◆ **Task to complete**: Look through the data below and extract, unchanged, the lines from the one that contains "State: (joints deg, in" to the one that contains "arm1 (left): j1", both included.

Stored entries
BEGIN

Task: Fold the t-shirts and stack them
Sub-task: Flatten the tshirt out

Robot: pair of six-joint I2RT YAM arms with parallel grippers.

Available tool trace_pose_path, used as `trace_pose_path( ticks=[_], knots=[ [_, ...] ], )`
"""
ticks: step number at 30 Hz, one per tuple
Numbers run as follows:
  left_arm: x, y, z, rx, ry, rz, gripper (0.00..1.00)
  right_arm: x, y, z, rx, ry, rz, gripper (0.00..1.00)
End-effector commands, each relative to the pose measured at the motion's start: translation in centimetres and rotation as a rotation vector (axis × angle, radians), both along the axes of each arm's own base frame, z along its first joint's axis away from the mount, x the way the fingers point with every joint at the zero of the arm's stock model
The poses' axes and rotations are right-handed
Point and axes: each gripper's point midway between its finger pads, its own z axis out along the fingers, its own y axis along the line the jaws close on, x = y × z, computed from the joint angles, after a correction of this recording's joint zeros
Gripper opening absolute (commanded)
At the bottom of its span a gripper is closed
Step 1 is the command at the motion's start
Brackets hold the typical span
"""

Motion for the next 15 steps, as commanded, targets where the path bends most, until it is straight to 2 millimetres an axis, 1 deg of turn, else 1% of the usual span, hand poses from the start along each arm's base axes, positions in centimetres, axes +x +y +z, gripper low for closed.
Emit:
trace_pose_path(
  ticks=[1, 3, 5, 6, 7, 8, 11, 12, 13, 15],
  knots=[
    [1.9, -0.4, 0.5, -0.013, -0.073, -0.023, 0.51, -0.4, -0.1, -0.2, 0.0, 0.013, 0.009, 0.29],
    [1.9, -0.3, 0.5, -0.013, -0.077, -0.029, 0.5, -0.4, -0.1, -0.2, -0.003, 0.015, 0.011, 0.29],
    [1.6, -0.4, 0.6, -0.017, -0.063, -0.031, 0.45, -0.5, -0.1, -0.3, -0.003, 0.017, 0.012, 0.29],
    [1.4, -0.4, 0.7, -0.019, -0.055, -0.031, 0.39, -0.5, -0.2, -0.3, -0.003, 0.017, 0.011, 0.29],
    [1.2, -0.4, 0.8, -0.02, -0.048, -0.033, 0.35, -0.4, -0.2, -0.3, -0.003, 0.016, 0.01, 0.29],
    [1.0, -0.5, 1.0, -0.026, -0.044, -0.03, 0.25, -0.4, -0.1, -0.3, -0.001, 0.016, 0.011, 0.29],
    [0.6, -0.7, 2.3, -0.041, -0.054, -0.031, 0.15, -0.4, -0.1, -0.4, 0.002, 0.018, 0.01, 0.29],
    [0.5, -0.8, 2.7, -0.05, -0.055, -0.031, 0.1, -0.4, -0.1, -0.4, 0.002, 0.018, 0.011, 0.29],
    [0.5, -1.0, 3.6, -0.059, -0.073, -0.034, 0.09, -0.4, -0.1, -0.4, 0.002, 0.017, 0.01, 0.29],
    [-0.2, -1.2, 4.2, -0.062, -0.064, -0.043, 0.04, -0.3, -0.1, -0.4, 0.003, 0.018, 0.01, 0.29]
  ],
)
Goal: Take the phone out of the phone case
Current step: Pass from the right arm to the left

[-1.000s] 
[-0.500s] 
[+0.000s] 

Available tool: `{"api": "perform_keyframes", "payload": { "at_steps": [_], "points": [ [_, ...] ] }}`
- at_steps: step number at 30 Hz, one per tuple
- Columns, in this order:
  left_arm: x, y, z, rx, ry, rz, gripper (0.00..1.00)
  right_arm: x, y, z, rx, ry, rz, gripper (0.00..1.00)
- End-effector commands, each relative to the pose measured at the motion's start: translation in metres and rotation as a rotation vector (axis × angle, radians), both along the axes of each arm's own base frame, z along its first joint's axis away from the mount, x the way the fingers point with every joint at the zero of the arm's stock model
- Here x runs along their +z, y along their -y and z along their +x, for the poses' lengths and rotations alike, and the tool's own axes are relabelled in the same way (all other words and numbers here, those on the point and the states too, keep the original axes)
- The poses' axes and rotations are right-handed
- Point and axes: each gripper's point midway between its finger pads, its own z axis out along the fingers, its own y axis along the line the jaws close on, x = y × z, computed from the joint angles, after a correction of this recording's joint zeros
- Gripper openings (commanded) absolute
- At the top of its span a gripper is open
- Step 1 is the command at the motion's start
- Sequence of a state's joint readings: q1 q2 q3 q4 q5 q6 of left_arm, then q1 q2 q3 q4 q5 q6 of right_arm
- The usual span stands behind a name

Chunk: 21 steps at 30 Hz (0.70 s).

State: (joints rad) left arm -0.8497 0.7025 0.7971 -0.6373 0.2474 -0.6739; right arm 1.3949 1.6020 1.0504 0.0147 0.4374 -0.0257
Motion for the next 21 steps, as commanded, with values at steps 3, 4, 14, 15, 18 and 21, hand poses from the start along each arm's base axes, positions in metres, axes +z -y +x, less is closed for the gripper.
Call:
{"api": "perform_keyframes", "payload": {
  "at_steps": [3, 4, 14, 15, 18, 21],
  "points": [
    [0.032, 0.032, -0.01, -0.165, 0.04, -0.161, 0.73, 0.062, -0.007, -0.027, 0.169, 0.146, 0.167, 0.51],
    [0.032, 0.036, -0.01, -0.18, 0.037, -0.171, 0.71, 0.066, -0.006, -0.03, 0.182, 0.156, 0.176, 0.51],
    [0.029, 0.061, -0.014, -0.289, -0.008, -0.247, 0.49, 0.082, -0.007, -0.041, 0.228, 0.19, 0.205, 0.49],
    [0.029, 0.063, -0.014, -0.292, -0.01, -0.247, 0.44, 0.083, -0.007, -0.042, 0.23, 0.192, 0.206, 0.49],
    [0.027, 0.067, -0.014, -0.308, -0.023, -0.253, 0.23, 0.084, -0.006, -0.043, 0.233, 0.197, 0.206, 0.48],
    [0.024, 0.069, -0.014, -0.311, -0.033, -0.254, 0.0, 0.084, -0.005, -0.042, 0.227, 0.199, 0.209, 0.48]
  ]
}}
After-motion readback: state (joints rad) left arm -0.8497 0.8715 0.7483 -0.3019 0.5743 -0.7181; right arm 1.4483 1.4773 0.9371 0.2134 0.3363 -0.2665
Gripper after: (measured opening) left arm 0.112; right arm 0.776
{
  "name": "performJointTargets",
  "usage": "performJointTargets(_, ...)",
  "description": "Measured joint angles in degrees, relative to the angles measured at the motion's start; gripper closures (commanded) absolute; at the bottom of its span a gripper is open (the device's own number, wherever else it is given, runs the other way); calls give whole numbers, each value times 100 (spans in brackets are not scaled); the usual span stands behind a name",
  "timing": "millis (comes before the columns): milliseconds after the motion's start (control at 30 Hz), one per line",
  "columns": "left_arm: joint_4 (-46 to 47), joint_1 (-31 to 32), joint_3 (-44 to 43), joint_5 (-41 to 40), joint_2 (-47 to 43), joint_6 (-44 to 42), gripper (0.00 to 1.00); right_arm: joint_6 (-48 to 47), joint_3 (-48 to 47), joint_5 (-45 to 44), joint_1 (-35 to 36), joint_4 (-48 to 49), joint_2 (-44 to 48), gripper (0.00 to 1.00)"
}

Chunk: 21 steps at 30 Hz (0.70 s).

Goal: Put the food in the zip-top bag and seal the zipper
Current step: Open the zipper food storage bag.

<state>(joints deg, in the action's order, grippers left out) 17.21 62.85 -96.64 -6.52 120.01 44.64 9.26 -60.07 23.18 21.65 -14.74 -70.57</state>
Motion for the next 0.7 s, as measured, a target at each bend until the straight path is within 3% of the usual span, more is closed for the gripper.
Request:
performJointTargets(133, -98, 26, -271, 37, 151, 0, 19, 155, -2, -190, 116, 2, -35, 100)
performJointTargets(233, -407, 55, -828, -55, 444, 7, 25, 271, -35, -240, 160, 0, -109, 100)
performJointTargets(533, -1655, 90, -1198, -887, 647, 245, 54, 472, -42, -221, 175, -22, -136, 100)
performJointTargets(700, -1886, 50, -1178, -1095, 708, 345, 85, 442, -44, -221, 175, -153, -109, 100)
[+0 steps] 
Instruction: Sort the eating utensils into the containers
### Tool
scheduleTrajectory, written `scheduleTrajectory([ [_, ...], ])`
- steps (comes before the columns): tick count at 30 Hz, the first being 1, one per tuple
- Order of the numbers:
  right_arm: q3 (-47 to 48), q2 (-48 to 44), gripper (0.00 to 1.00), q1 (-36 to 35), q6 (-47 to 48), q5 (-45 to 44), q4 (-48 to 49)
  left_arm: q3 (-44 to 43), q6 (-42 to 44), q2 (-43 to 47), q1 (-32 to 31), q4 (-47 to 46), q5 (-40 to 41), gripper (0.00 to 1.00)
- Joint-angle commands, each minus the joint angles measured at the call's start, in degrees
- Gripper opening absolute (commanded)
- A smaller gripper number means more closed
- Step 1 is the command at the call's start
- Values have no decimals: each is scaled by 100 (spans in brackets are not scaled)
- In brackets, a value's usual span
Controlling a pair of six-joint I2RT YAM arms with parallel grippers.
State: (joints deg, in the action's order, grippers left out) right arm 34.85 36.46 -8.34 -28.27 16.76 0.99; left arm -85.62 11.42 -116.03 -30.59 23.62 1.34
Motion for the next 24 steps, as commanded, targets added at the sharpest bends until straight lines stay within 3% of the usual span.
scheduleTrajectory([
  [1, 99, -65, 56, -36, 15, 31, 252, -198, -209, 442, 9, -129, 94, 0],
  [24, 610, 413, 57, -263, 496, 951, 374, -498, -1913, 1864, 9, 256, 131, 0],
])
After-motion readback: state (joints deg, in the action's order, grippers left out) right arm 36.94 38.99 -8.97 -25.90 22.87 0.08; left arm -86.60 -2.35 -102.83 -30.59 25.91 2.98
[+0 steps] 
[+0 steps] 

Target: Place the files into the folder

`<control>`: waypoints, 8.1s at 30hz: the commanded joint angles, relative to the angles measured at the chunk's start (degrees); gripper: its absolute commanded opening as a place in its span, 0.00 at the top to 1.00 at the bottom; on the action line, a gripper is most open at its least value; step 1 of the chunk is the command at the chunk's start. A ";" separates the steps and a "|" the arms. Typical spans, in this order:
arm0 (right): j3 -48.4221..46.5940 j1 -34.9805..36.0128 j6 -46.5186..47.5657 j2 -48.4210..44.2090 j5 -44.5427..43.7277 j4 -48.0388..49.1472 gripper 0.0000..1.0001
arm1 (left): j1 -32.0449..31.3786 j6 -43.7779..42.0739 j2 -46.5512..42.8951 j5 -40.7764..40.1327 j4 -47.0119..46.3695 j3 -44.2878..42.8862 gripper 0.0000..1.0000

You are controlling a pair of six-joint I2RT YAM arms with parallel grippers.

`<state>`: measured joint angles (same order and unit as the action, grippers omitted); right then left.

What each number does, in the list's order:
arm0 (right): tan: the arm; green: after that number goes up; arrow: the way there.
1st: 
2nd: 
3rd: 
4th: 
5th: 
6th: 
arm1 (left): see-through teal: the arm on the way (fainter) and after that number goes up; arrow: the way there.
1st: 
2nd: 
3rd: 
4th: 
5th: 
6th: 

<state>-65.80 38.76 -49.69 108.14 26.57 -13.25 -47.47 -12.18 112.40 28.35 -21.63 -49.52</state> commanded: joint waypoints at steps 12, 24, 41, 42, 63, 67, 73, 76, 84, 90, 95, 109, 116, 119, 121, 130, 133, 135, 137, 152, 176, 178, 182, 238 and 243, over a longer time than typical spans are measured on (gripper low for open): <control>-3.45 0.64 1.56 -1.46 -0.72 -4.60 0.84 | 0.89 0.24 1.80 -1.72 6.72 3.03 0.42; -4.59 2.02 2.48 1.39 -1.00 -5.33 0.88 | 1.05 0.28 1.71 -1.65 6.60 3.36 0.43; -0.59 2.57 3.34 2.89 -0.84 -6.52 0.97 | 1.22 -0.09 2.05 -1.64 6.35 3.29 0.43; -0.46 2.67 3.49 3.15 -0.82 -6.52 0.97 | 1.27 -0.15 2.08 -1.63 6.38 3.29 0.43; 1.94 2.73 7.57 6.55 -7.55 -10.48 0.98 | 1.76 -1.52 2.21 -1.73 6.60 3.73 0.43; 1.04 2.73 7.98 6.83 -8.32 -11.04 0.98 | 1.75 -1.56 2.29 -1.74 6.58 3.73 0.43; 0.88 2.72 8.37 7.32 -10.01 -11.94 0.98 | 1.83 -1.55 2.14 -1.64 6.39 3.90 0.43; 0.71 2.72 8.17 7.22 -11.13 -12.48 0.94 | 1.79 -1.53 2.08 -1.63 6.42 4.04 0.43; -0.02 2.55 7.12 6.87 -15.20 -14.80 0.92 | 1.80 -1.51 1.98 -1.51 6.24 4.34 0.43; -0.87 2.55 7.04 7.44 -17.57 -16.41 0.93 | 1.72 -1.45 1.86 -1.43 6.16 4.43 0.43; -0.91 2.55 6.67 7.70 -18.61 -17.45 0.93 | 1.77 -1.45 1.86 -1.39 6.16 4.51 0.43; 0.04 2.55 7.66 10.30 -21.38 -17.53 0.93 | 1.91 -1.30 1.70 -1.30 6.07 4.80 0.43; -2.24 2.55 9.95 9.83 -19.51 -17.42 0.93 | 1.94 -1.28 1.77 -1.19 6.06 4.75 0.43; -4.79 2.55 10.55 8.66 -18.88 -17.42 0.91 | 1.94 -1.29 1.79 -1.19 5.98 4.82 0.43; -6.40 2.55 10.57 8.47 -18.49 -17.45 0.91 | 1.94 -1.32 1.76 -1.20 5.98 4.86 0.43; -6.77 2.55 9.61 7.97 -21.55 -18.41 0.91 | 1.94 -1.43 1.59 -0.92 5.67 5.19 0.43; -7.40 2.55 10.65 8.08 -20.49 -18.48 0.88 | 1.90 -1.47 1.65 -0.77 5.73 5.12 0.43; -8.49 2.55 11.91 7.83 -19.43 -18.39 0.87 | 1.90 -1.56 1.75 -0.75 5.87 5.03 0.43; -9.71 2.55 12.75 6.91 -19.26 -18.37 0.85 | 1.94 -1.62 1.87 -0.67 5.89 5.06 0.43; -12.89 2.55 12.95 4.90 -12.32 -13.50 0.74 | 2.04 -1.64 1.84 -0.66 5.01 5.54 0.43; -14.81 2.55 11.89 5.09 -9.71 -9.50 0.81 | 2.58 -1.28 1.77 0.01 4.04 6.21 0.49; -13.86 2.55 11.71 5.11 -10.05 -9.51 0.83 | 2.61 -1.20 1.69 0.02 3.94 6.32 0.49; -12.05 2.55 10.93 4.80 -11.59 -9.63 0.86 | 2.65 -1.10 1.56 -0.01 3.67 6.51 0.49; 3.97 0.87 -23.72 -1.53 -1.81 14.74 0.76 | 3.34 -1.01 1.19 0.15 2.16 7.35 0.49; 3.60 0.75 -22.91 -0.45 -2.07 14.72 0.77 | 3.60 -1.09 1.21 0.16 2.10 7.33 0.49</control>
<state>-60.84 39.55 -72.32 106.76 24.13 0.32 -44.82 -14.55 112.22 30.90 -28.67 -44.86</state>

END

◆ **Solution to the problem**:
State: (joints deg, in the action's order, grippers left out) right arm 34.85 36.46 -8.34 -28.27 16.76 0.99; left arm -85.62 11.42 -116.03 -30.59 23.62 1.34
Motion for the next 24 steps, as commanded, targets added at the sharpest bends until straight lines stay within 3% of the usual span.
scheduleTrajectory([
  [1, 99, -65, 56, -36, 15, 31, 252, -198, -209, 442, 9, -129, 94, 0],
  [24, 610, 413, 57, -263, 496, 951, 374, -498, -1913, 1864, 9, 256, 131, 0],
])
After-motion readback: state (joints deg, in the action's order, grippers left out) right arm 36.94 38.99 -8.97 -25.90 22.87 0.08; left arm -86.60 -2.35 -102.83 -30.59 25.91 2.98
[+0 steps] 
[+0 steps] 

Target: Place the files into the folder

`<control>`: waypoints, 8.1s at 30hz: the commanded joint angles, relative to the angles measured at the chunk's start (degrees); gripper: its absolute commanded opening as a place in its span, 0.00 at the top to 1.00 at the bottom; on the action line, a gripper is most open at its least value; step 1 of the chunk is the command at the chunk's start. A ";" separates the steps and a "|" the arms. Typical spans, in this order:
arm0 (right): j3 -48.4221..46.5940 j1 -34.9805..36.0128 j6 -46.5186..47.5657 j2 -48.4210..44.2090 j5 -44.5427..43.7277 j4 -48.0388..49.1472 gripper 0.0000..1.0001
arm1 (left): j1 -32.0449..31.3786 j6 -43.7779..42.0739 j2 -46.5512..42.8951 j5 -40.7764..40.1327 j4 -47.0119..46.3695 j3 -44.2878..42.8862 gripper 0.0000..1.0000

No further output is expected.